**Saved entries**
>>>>
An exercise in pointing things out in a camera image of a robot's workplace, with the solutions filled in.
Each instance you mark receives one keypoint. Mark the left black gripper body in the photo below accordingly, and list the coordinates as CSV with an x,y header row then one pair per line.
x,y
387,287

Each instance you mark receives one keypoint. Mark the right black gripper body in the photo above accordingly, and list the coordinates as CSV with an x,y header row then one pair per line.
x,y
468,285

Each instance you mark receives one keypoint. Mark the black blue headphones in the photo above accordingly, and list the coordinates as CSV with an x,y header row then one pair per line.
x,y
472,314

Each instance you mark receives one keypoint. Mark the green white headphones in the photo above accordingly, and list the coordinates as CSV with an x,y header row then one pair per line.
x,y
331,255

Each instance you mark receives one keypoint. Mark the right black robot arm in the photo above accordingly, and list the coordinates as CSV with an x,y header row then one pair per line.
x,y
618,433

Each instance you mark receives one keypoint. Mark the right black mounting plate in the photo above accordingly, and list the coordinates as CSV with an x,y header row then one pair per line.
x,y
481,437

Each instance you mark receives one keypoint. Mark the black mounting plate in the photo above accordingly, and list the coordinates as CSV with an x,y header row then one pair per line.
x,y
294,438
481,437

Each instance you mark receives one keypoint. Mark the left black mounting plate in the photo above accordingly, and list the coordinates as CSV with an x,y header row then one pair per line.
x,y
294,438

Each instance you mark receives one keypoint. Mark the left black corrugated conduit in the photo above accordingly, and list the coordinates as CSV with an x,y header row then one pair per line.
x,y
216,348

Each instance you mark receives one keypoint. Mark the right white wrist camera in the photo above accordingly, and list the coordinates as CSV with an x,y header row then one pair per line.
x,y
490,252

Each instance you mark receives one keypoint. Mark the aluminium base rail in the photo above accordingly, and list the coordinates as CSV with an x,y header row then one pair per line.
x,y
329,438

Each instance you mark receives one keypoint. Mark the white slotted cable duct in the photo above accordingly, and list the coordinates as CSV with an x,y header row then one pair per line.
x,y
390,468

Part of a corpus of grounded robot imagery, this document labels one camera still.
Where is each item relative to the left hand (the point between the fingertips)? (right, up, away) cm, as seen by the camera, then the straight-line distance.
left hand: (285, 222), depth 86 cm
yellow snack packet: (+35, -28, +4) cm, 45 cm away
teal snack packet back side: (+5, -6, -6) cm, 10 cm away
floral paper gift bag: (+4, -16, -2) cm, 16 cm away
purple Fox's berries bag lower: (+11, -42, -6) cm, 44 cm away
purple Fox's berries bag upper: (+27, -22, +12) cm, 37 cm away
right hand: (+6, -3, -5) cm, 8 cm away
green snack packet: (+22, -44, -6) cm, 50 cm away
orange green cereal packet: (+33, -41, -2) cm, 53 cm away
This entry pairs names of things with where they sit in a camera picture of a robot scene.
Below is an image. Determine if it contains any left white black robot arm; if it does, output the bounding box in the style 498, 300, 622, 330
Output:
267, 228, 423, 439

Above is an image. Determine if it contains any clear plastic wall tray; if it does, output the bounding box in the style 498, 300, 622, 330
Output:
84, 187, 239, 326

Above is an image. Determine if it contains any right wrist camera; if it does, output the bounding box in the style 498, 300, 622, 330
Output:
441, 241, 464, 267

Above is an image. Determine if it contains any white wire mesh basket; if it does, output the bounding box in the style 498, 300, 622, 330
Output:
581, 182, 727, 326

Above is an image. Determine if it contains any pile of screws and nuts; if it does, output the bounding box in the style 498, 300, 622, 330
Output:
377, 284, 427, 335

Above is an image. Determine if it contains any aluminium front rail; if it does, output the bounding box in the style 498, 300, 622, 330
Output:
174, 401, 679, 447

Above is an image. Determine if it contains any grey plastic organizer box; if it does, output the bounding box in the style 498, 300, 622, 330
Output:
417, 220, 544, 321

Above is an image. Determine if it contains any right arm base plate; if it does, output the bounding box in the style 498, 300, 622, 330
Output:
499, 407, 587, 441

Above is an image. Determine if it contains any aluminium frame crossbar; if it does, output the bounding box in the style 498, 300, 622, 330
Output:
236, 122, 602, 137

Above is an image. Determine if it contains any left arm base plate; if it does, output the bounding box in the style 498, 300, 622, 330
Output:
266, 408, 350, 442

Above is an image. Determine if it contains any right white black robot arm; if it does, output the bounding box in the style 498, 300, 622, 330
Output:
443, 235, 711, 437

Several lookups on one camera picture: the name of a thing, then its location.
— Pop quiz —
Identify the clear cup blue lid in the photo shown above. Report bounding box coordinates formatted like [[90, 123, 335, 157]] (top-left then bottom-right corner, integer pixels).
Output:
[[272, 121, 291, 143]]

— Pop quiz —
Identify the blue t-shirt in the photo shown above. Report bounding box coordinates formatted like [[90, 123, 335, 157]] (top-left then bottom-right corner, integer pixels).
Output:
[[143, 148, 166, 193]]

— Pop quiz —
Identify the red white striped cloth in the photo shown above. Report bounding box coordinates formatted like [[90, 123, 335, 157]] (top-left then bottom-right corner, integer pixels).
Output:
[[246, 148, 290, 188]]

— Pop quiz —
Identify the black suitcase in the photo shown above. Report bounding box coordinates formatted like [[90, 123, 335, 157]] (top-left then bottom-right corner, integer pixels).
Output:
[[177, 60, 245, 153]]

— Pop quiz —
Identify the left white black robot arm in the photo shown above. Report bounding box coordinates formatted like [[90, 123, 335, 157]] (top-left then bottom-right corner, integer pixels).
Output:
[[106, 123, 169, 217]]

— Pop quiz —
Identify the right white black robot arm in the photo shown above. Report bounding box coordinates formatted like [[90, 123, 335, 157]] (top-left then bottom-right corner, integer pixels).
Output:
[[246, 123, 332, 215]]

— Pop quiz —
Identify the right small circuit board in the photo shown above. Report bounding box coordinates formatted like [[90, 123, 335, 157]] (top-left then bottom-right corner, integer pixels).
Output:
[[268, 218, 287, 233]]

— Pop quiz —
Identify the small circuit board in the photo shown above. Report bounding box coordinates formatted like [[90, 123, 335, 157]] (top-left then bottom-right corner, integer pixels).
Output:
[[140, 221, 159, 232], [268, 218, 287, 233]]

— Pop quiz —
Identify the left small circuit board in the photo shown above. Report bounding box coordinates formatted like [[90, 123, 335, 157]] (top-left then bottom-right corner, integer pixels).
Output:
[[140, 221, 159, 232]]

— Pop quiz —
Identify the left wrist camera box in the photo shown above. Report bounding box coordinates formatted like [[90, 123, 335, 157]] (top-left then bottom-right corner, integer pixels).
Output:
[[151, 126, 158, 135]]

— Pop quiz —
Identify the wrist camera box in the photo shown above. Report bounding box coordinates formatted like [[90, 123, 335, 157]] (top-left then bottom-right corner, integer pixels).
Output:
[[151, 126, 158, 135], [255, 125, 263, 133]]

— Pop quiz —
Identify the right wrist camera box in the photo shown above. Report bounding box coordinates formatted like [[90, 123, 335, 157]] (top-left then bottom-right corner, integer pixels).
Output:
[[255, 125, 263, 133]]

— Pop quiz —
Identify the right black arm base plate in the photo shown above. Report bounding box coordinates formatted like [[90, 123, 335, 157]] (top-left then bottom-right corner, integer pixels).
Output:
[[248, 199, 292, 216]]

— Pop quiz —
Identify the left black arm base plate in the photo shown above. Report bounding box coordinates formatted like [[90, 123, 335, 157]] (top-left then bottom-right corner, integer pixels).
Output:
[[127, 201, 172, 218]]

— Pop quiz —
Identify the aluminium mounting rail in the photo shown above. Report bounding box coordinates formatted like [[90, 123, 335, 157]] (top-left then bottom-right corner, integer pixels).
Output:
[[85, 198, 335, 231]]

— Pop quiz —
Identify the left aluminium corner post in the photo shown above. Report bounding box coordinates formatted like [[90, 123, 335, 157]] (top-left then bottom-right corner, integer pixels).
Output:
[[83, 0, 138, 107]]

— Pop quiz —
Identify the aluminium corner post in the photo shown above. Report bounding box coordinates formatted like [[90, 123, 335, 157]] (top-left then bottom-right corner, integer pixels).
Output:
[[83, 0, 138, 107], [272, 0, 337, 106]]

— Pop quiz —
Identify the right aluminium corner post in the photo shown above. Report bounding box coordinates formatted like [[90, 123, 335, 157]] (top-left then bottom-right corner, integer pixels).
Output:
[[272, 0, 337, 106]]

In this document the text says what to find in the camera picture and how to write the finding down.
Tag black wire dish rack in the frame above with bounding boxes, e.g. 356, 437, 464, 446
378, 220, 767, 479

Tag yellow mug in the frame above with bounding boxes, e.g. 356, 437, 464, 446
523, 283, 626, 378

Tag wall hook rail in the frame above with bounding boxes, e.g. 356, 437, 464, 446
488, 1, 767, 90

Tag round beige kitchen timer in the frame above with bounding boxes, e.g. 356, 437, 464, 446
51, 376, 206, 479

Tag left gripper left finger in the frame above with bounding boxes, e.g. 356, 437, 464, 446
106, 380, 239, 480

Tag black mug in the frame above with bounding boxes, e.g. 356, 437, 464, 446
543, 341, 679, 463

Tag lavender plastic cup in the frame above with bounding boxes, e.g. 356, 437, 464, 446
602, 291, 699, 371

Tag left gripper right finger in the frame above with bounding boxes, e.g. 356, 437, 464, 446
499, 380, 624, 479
<<<<
**WORK ORDER**
Could you return all lines from the records that include the word "circuit"?

**ANSWER TO THE EXERCISE**
Identify the right small circuit board in the photo shown above. Report bounding box coordinates formatted like [[90, 123, 335, 157]] (top-left then bottom-right corner, integer pixels).
Identify the small circuit board in the photo shown above. Report bounding box coordinates formatted like [[90, 123, 335, 157]] (top-left then bottom-right corner, integer pixels).
Identify the left small circuit board in the photo shown above. Report bounding box coordinates formatted like [[90, 123, 335, 157]] (top-left then bottom-right corner, integer pixels).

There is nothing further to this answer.